Okay, people, this is the movie that so many have been waiting for. The culmination of George Lucas' vision and the entire reason we waded through the first two prequel movies. Honestly, I don't even know where to begin.
To say that Sith is the crowning achievement in Lucas' career is a huge understatement. In many respects, it seemed as if he wanted vindication to prove his worth as a filmmaker after the average showings of the first two prequels and I believe he has silenced many of those hardened critics. Now that we have that out of the way, lets get to the question on everyone's mind: Is it good?
Yes...very good. From the moment the movie begins, it is non-stop and relentless action. Rarely does it let up to give you time to rest before you are thrown into another situation which deepens the plot even more. Speaking of the plot, it covers all bases to set up Episodes IV, V, and VI. To be sure, it brings a greater appreciation and complexity to the past movies. Several times, I sat in awe wondering if this moment could be topped, only to be silenced yet again with a greater moment. I haven't felt this way since Empire. For you Star Wars fans, you know what that means.
All of the light saber battles are spectacular and truly trump anything done before. The movie is so rich with physicality you can't help but be sucked in by its gripping darkness. Also, the movie is an emotional ride that slowly slips you into hell along with Anakin. Lucas has finally made me care about the characters with gut wrenching effectiveness. Not to mention that Hayden Christensen's acting is much better than his previous efforts, though not perfect. Natalie Portman delivers one of the best lines in the movie. Ian McDiarmid stole the show. Yoda is still cool.
I am both happy and sad. Happy that the movie was what I had hoped it would be; Sad that the saga has ended. Only Star Wars could make me go to the midnight showing to stand in a line that wraps around the building. I can't wait to see this movie again.
Let's forget for a moment, that Hollywood intends to be historically accurate in anything it does. If I wanted to see an historical saga, the History Channel, not LaLa Land, would be my main avenue. With that said, Kingdom of Heaven is as epic as Gladiator without all the gory battles. Going into this movie, I didn't expect it to be as thought provoking as it turned out to be. Maybe I was expecting Gladiator for the Crusades.
KOH is set in 12th century Europe and Middle East with the main focus for the Muslim and Christian struggle for Jersualem (which, oddly enough, sends an echo to the present day). If you have been following this movie at all, you will know that this has been the source of much controversy surrounding the release. Is this objectification of our current struggle against Muslim terrorists? Is it too offense to raise tensions between our cultures?
Put your fears to rest, hate mongers. Kingdom does no such thing. I found myself wanting to quote Rodney King: "why can't we all just get along?" The script plays a perfect balance, almost effortlessly, with epic battles, dialog and romantic struggles. But it seems to drag and become confusing with its many characters.

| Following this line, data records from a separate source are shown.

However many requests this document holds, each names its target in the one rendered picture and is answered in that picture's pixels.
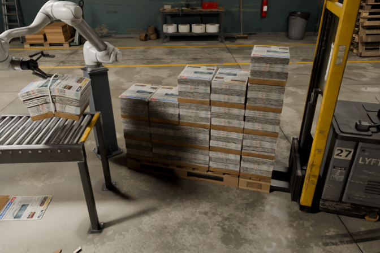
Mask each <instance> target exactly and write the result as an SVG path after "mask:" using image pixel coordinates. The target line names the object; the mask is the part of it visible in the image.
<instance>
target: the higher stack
mask: <svg viewBox="0 0 380 253"><path fill-rule="evenodd" d="M289 61H290V54H289V48H288V47H283V46H264V45H255V46H254V48H253V50H252V55H251V61H250V63H251V64H250V75H249V78H257V79H264V80H279V81H286V80H288V66H289V65H288V64H289ZM284 91H285V86H276V85H263V84H249V83H248V95H247V105H252V106H262V107H273V108H282V107H283V104H284V101H283V99H284ZM279 125H280V113H276V112H266V111H255V110H245V125H244V129H248V130H257V131H263V132H272V133H278V132H279ZM276 145H277V138H276V137H268V136H259V135H254V134H245V133H243V149H242V151H244V152H252V153H256V154H264V155H272V156H274V155H275V152H276ZM273 166H274V160H271V159H264V158H256V157H251V156H244V155H242V159H241V167H240V172H243V173H250V174H254V175H261V176H268V177H271V175H272V171H273ZM270 184H271V181H270V180H263V179H259V178H250V177H245V176H240V177H239V188H243V189H249V190H255V191H261V192H266V193H269V191H270Z"/></svg>
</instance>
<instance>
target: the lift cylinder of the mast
mask: <svg viewBox="0 0 380 253"><path fill-rule="evenodd" d="M316 94H321V91H320V89H315V88H314V89H313V92H312V96H311V99H310V102H308V109H307V112H306V118H305V123H304V129H303V135H302V138H301V144H300V149H299V151H300V159H301V167H302V169H303V170H306V162H307V161H308V160H309V157H308V158H307V160H306V161H305V162H304V163H303V160H304V155H305V149H306V144H307V141H308V135H309V130H310V125H311V122H312V116H313V111H314V108H315V105H316V103H314V99H315V96H316Z"/></svg>
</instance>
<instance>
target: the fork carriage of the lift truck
mask: <svg viewBox="0 0 380 253"><path fill-rule="evenodd" d="M288 164H289V168H290V184H291V201H293V202H297V200H298V196H299V191H300V186H301V181H302V177H303V172H302V167H301V159H300V151H299V143H298V138H292V143H291V149H290V155H289V160H288Z"/></svg>
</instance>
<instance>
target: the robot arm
mask: <svg viewBox="0 0 380 253"><path fill-rule="evenodd" d="M82 15H83V11H82V9H81V7H80V6H79V5H77V4H75V3H73V2H68V1H58V0H50V1H48V2H46V3H45V4H44V5H43V7H42V8H41V9H40V11H39V12H38V14H37V16H36V18H35V20H34V22H33V23H32V24H31V25H30V26H28V27H22V28H16V29H10V30H7V31H5V32H3V33H2V34H1V35H0V71H23V70H32V74H33V75H36V76H38V77H40V78H42V79H45V80H46V79H47V78H48V77H49V78H52V76H53V75H52V74H46V73H45V72H43V71H42V70H40V69H39V67H38V63H37V61H38V60H39V59H40V58H41V57H42V56H43V57H47V58H53V57H55V55H49V54H44V53H43V51H39V52H37V53H35V54H33V55H29V56H28V57H30V59H24V58H17V57H12V56H11V55H10V54H9V53H8V48H9V47H10V45H9V41H10V39H12V38H14V37H21V36H28V35H32V34H35V33H37V32H38V31H40V30H41V29H42V28H43V27H45V26H46V25H48V24H49V23H50V22H51V21H52V20H58V19H59V20H61V21H63V22H65V23H67V24H68V25H70V26H73V27H74V28H75V29H76V30H77V31H78V32H79V33H80V34H81V35H82V36H83V37H84V38H85V39H86V40H87V41H86V42H85V44H84V48H83V52H84V59H85V64H86V65H85V66H83V67H81V70H87V71H88V72H93V71H98V70H102V69H106V67H104V66H103V65H102V63H107V64H115V63H118V62H119V61H120V60H121V58H122V53H121V51H120V50H119V49H118V48H116V47H114V46H113V45H111V44H109V43H108V42H103V40H102V39H101V38H100V37H99V36H98V35H97V33H96V32H95V31H94V30H93V29H92V28H91V27H90V26H89V25H88V24H87V23H86V21H85V20H84V19H83V18H82ZM38 54H41V55H40V56H39V57H38V58H37V59H36V60H34V59H32V58H33V57H34V56H36V55H38ZM35 70H36V71H37V72H39V73H37V72H36V71H35Z"/></svg>
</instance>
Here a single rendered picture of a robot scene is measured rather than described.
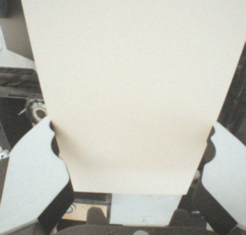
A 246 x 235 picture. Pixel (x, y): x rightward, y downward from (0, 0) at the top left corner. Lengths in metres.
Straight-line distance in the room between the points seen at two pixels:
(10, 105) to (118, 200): 0.81
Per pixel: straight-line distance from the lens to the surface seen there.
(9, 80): 0.52
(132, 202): 1.06
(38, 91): 0.36
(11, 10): 0.40
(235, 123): 1.16
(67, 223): 1.00
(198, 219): 1.93
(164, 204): 1.11
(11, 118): 0.48
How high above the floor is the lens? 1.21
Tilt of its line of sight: 61 degrees down
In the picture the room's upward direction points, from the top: 177 degrees counter-clockwise
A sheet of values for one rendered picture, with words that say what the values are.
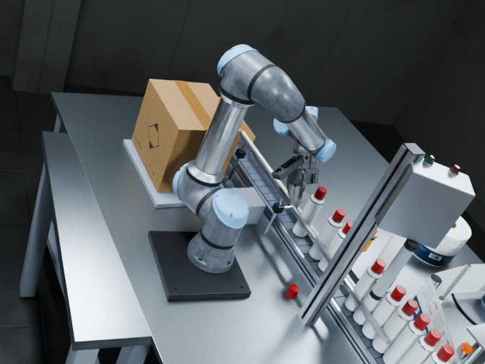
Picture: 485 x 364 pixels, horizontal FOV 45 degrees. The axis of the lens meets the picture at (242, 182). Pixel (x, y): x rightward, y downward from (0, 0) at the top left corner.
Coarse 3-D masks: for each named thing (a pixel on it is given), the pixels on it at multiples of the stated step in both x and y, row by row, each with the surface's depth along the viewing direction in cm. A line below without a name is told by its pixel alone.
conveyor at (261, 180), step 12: (240, 144) 241; (252, 156) 237; (252, 168) 230; (264, 180) 227; (264, 192) 220; (276, 192) 223; (288, 216) 214; (288, 228) 208; (300, 240) 205; (312, 240) 207; (312, 264) 197; (336, 300) 188; (348, 312) 185; (360, 336) 179; (372, 348) 177
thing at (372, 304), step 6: (390, 288) 175; (384, 294) 174; (366, 300) 178; (372, 300) 176; (378, 300) 176; (372, 306) 177; (354, 312) 184; (360, 312) 180; (372, 312) 179; (354, 318) 183; (360, 318) 181; (366, 318) 180; (360, 324) 182
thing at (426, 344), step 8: (424, 336) 164; (432, 336) 159; (440, 336) 160; (416, 344) 163; (424, 344) 161; (432, 344) 160; (408, 352) 165; (416, 352) 162; (424, 352) 161; (408, 360) 165; (416, 360) 163; (424, 360) 163
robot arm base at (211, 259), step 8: (200, 232) 181; (192, 240) 184; (200, 240) 180; (208, 240) 178; (192, 248) 182; (200, 248) 180; (208, 248) 179; (216, 248) 178; (224, 248) 179; (232, 248) 182; (192, 256) 181; (200, 256) 181; (208, 256) 179; (216, 256) 179; (224, 256) 180; (232, 256) 184; (200, 264) 180; (208, 264) 180; (216, 264) 180; (224, 264) 182; (216, 272) 182
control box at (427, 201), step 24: (408, 168) 145; (432, 168) 147; (408, 192) 146; (432, 192) 145; (456, 192) 144; (384, 216) 150; (408, 216) 149; (432, 216) 148; (456, 216) 148; (432, 240) 153
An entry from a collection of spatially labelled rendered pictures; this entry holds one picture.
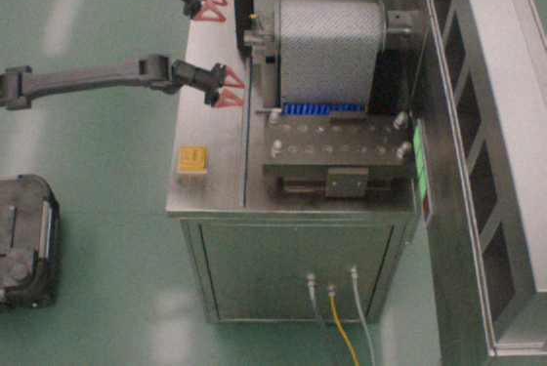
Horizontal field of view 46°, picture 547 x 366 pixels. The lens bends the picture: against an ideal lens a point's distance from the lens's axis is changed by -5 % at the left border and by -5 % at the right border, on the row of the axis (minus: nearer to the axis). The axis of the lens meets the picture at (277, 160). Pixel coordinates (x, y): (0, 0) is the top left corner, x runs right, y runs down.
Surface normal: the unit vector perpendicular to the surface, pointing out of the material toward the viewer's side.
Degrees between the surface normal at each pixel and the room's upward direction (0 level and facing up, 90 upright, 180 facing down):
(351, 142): 0
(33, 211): 0
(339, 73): 90
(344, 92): 90
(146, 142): 0
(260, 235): 90
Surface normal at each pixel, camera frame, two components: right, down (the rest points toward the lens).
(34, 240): 0.00, -0.58
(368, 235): -0.01, 0.82
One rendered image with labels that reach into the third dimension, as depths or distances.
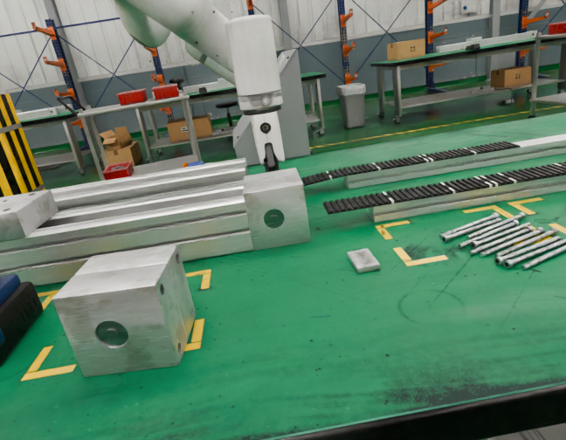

Orlando Bloom plays a young blacksmith who is recruited by his father, Liam Neeson's character, who in turn knights him and various events play out from there. The first half of the movie tends to drag on seeing as there is so much to set up. Many factions on both sides want war, while the current King settles for peace. While we are talking about characters, I must say that I didn't find Bloom to carry a strong presence. That respect goes to Liam Neeson. While his role is short-lived, I found myself constantly wishing he would somehow appear to finish the film off.
Cinematically, Ridley Scott does not disappoint. The man knows how to direct a film, that's for sure. While the movie may be a little long without a foothold to keep your attention at every span, it does present a fantastic movie experience.